First, everything that he and his partner will experience will be two experiences.  One will be how he perceives it through the lens of his upbringing; and the other will be hers with all of what it means to be a woman in today’s society.  Both contexts will need to be navigated thoughtfully.  He will need to listen to her without assumptions because everything that she says and does will be a new experience to her everyday of their marriage.  Just as he will grow and have greater awareness of his life circumstances, so will she.  They will both need to set aside time to check in regularly about what they are thinking and feeling so that they can better align their long-term trajectories.  In the absence of sharing one brain with a partner, there is only one way to really be in sync.  It is to communicate regularly in varied and meaningful ways. 

Secondly, nothing in the marriage should be taken at face value.  Everything has a context.  Once this is fleshed out, the content in any discussion is usually of less consequence.  In other words, when we are tired, hungry, worried, hormonal, sick, inebriated, or just out of touch with a topic, we do not have the same capacity for understanding people as we do when we are truly healthy and present with each other.  The key, then, is to dig deeply into the who, what, where, when, and how (our context) of the marriage each and every day.  We must offer our best selves to each other by working on our mental, physical, emotional, spiritual and social selves by seeking mentorship and serving others.  By doing so, we will likely develop better contexts to foster the relationship.  In essence, we cannot match the strengths of our partners if we do not keep working rigorously on ourselves and our relationship contexts. 

Finally, all of the above advice becomes more difficult when there are distractions such as children, jobs, and other life circumstances.  It is critical that his spouse’s needs are at the top of his list of priorities.  Many of my friends and family have divorced because they did not put each other first in their marriages.  Men in Canada have historically relied on their spouses to take care of the domestic duties of managing the home and the family as we used to be a predominantly single-income family culture.  However, my son’s marriage, along with other new marriages of his generation, will likely be very different from those before him.  Now we live in an age where the marital labour is best shared by both spouses in ways that suit each of them.  This sharing requires that each partner needs to be at the top of each other’s emotional food chain as much as possible to make time to collaborate on these roles.

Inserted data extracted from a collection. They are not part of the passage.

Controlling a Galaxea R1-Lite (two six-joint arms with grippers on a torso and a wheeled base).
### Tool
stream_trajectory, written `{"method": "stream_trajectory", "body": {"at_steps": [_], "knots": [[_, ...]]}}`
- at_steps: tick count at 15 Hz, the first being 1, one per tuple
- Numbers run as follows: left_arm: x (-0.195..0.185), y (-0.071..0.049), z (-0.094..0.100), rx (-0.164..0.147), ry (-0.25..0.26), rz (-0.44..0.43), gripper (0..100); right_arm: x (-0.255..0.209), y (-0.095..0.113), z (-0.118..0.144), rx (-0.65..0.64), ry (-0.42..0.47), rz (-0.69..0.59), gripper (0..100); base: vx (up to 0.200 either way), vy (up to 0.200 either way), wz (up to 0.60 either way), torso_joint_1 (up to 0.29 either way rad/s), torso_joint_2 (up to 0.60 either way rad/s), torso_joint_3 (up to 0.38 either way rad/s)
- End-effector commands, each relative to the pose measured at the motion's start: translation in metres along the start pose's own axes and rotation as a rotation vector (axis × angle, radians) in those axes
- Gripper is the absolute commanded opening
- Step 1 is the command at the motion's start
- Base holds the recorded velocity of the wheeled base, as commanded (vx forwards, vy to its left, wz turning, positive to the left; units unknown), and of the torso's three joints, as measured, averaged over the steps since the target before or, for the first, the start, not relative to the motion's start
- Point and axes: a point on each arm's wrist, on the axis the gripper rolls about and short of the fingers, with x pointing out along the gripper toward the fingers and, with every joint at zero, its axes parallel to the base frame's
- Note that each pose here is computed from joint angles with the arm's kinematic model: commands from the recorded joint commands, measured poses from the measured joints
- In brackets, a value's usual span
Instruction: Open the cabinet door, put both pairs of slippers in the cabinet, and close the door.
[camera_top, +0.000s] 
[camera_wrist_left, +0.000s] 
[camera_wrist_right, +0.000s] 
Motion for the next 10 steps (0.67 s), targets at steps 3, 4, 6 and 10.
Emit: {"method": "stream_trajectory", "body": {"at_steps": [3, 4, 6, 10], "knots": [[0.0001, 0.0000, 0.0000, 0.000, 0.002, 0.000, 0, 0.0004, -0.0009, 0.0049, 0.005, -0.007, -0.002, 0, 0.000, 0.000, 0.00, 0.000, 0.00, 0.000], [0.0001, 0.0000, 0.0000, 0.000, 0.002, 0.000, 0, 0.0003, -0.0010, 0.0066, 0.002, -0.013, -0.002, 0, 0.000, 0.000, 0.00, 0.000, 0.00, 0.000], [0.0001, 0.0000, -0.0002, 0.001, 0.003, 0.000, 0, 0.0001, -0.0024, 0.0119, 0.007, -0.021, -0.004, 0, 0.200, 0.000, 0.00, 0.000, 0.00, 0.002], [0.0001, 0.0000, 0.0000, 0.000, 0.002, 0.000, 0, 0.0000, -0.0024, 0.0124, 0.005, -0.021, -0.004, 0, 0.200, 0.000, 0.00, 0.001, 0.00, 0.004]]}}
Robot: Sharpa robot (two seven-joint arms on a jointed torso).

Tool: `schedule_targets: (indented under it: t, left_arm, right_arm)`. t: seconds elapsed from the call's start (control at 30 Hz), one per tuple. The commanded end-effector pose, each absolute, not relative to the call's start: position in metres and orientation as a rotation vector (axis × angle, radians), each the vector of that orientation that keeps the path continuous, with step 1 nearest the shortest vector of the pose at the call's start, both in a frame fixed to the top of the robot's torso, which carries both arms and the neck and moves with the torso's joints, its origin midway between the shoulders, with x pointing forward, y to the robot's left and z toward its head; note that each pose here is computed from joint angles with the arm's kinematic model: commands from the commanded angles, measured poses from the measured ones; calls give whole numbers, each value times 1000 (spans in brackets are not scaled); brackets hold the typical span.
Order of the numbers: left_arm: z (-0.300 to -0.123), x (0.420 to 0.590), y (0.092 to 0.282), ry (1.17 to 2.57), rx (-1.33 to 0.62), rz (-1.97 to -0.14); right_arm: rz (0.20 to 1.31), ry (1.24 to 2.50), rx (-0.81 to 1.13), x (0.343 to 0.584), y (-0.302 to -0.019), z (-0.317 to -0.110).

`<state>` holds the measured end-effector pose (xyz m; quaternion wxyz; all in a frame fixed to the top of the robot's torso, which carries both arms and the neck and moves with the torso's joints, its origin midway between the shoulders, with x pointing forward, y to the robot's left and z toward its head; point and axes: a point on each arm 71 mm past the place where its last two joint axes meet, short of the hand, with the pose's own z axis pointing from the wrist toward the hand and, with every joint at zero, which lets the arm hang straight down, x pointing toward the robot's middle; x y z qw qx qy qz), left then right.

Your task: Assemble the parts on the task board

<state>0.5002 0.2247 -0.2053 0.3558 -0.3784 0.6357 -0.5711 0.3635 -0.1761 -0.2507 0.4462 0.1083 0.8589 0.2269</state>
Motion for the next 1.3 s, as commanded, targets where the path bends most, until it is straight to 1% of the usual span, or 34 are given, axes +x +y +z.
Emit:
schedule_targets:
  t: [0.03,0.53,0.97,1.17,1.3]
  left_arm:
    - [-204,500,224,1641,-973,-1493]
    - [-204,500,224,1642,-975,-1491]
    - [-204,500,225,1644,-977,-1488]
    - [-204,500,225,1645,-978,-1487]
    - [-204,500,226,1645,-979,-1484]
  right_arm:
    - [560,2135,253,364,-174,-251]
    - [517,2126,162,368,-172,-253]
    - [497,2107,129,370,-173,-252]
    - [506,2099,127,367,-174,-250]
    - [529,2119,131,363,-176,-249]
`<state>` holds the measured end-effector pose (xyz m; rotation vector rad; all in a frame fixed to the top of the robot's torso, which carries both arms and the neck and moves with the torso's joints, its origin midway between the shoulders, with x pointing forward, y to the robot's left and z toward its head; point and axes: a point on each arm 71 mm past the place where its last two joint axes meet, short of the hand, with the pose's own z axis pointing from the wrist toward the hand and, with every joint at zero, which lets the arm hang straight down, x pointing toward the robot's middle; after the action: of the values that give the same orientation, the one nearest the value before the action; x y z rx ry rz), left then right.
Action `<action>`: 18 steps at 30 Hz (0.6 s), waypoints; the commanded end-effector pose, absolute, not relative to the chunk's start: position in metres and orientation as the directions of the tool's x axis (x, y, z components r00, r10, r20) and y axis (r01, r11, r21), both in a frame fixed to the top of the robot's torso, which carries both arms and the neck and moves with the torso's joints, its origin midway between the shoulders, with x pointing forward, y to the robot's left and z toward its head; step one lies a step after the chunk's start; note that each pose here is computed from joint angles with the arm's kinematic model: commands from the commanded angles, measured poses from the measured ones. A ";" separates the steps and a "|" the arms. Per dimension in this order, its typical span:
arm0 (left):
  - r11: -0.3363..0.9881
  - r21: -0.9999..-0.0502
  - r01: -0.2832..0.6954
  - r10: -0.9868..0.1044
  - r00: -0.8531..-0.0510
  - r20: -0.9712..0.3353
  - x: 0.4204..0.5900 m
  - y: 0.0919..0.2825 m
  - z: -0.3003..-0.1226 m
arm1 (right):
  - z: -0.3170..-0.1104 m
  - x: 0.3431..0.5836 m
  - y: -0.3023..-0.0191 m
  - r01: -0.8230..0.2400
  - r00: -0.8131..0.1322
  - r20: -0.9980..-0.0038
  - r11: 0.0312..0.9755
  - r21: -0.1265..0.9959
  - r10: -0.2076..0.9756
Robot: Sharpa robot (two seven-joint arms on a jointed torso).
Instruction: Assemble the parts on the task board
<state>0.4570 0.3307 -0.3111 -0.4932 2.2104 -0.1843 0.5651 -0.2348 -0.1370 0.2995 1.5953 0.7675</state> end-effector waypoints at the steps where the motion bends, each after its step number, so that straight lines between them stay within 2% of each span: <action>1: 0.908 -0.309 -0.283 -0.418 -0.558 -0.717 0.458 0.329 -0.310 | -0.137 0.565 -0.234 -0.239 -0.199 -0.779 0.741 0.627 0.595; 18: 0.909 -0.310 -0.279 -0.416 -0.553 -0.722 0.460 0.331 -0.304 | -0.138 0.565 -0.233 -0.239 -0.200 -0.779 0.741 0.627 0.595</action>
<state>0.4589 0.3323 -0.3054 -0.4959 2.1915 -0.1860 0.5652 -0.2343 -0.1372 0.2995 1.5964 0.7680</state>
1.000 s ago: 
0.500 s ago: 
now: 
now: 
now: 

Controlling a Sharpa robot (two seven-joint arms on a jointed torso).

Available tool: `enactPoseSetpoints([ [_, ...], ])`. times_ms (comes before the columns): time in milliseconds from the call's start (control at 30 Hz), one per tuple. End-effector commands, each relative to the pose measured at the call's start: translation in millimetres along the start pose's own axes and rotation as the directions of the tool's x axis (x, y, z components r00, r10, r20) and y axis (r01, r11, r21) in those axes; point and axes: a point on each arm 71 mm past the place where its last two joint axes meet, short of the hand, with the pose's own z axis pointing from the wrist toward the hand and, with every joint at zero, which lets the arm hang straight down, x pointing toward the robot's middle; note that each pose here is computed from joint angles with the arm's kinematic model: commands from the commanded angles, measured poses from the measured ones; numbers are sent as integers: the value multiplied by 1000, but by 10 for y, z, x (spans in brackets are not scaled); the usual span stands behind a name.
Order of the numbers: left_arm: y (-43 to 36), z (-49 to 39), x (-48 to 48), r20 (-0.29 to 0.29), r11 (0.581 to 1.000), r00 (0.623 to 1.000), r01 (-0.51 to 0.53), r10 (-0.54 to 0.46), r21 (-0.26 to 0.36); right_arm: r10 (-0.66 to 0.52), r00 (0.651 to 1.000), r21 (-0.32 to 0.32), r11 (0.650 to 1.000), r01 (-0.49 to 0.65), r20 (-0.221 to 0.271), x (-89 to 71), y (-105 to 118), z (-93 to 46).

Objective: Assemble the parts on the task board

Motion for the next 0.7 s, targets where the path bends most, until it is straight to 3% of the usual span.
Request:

When their wedding drew to a close, my new daughter-in-law read her wedding vows that were long and comprehensive of her love.  His were concise and meaningful.  They declared to their little congregation that they would live together as man and wife “until death do they part”.  Their union became recognized by God and the country as legally binding.  

As the Mother of the Groom, I felt at peace with the knowledge that I had done what I could as his parent to help equip him for this important relationship with a woman so that he knows how to do what it takes to be the best husband possible to her, their children-to-come, and then their children’s children.  He will pass on a legacy of respect to them based on how he treats his wife and his family; and how, as a couple, they teach their children about how to have a respectful marriage and family.  We all cheered as they were announced as man and wife.  I made a silent prayer that I tossed out to them with the confetti as they strode past us with the optimism typical of people embarking on new beginnings:  “Be kind to each other, but most of all, make the time to be good for each other.